Frequently asked questions
Contents
- How do I get started?
- How do I map a function to a tensor?
- Are all tensors/functions compressible?
- How can I test whether my data is TCI compressible?
- What is the difference between SVD-based and TCI compression?
- How does Tensor Cross Interpolation (TCI) work?
- What is a “pivot” in the context of TCI?
- What is the relation between Tensor Cross Interpolation (TCI) and machine learning?
- What are differences from other tensor network libraries that support machine learning?
- What are the limitations of your Tensor Cross Interpolation (TCI) algorithms? When do they fail?
- My function / tensor is approximated well in one region, but not in another region. Why?
- When is it advisable to use the quantics representation?
- In the quantics representation, which index ordering is optimal?
- Can tensor trains generated with tensor4all tools be manipulated using other tensor libraries such as ITensor?
How do I get started?
We have an extensive set of online tutorials that teach you how to use our libraries, for both the Julia and C++/Python version of our library.
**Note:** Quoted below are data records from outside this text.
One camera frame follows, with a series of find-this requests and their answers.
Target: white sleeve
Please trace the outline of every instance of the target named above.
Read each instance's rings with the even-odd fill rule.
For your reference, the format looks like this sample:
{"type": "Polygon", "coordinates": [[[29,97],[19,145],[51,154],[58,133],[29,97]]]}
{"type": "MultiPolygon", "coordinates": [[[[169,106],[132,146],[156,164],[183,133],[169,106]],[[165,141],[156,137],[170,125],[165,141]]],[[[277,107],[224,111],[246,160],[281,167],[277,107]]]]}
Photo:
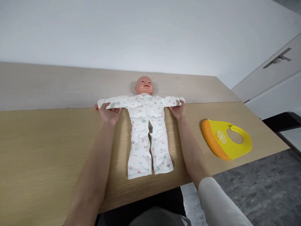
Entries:
{"type": "Polygon", "coordinates": [[[173,106],[181,106],[180,100],[185,102],[184,97],[164,97],[162,98],[162,102],[164,103],[164,107],[173,107],[173,106]]]}
{"type": "Polygon", "coordinates": [[[108,99],[100,99],[97,102],[97,104],[98,104],[98,108],[100,108],[103,103],[110,102],[110,105],[106,109],[124,108],[125,103],[127,103],[130,98],[131,98],[130,96],[117,96],[108,99]]]}
{"type": "Polygon", "coordinates": [[[252,225],[212,177],[202,179],[198,195],[209,226],[252,225]]]}

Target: baby doll
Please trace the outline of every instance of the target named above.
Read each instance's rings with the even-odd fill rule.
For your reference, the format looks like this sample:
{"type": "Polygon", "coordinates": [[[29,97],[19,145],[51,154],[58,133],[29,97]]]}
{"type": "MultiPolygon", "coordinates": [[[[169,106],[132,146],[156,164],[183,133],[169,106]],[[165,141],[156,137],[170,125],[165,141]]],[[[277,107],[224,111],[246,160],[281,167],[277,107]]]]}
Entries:
{"type": "Polygon", "coordinates": [[[135,96],[118,96],[100,99],[98,107],[110,102],[107,109],[126,108],[132,123],[132,146],[128,161],[128,179],[152,174],[151,155],[155,174],[173,171],[172,160],[168,151],[168,140],[164,121],[164,107],[180,106],[183,97],[152,96],[154,86],[152,80],[143,76],[137,80],[135,96]],[[153,127],[148,138],[151,123],[153,127]]]}

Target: metal handle
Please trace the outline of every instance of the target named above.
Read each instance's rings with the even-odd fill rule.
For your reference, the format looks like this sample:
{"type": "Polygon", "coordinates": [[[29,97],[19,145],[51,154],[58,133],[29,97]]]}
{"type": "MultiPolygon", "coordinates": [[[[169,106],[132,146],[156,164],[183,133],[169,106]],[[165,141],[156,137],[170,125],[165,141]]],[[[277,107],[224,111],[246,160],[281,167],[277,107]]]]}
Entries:
{"type": "Polygon", "coordinates": [[[269,66],[271,66],[272,64],[276,64],[278,60],[287,60],[287,61],[291,61],[292,59],[289,59],[287,57],[284,56],[284,54],[286,54],[288,51],[290,51],[292,48],[287,48],[283,53],[281,53],[279,56],[277,56],[275,59],[273,59],[271,62],[269,62],[265,67],[263,67],[263,69],[268,68],[269,66]]]}

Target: hand
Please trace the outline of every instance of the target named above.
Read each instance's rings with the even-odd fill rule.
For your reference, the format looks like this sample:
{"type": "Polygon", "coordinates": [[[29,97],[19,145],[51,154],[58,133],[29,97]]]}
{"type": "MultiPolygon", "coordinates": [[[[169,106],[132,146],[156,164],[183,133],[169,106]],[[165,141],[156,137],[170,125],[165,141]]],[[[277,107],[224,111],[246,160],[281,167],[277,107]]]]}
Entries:
{"type": "Polygon", "coordinates": [[[179,121],[181,119],[186,118],[185,113],[185,102],[180,100],[181,106],[169,107],[170,111],[172,112],[173,116],[179,121]]]}
{"type": "Polygon", "coordinates": [[[110,103],[104,103],[101,105],[99,109],[100,116],[102,119],[102,123],[108,123],[110,125],[115,126],[118,122],[122,108],[106,109],[109,105],[110,103]]]}

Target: doll head
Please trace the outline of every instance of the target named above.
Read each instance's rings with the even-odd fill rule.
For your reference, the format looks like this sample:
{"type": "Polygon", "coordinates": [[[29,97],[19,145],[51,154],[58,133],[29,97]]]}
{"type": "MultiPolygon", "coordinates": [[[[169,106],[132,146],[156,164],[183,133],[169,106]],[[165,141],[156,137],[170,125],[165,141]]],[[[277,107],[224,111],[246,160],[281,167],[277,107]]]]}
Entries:
{"type": "Polygon", "coordinates": [[[137,94],[147,93],[152,95],[154,93],[153,81],[147,76],[142,76],[137,80],[135,90],[137,94]]]}

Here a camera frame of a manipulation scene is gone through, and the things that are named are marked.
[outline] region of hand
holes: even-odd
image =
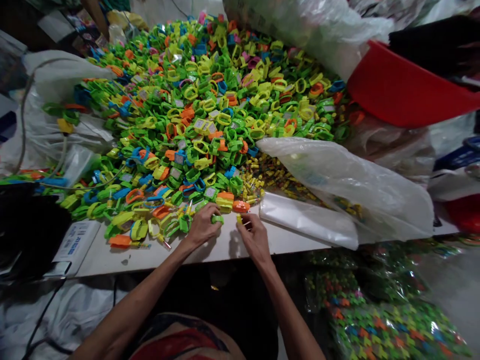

- C++/Python: Install the library using the installation instructions, then follow the tutorial pages.
- Julia: Tutorials are available online and can be run in your web browser. If you wish to run notebooks locally on your computer, install julia using the installation instructions, then copy-paste the instructions at the top of each online notebook to download and run that specific notebook.
These tutorials should enable you to implement the most common use cases. In many cases, it is sufficient to copy-paste and slightly modify some tutorial code. For more advanced use cases, it may be useful to look at the code in appendix B of our publication NunezFernandez2024, and to consult the documentation:
- C++/Python: Documentation
- Julia: Documentation
How do I map a function to a tensor?
Consider a function $f(x_1, x_2, \ldots, x_N)$, where each $x_n\in [0, 1]$. To convert it to a tensor $A_{\sigma_1, \sigma_2, \ldots, \sigma_L}$, the following two recipes are commonly used:
The natural representation, where each $x_n$ is discretized on a grid $x_n(\sigma_n), \sigma_n \in \{1, \ldots, M_n\}$. This grid may or may not be uniform; for example, we use a Gauss–Kronrod grid to compute integrals.
The quantics representation, where each $x_n$ is discretized on a grid with $2^R$ points, with indices $\sigma_n^r \in \{0, 1\}$ that correspond to the bits in a binary representation of $x_n$:
\[x_n = (0.\sigma_1^n\sigma_2^n\ldots\sigma_R^n)_2 = \tfrac{\sigma_1^n}{2^1} + \tfrac{\sigma_2^n}{2^2} + \ldots + \tfrac{\sigma_R^n}{2^R}.\]These bits $\sigma_r^n$ are then relabeled to $\sigma_\ell$ in one of several patterns. In the serial representation, indices are grouped according to $n$, i.e. which variable $x_n$ they describe. In the interleaved representation, indices are grouped according to $r$ instead, i.e. which length scale they correspond to.
This map can have dramatic influence on the bond dimension when decomposing the resulting tensor. The optimal choice depends on the function in question. This is discussed in part in “When is it advisable to use the quantics representation?” and “In the quantics representation, which index ordering is optimal?”.
See also
- The introduction to quantics on tensornetwork.org.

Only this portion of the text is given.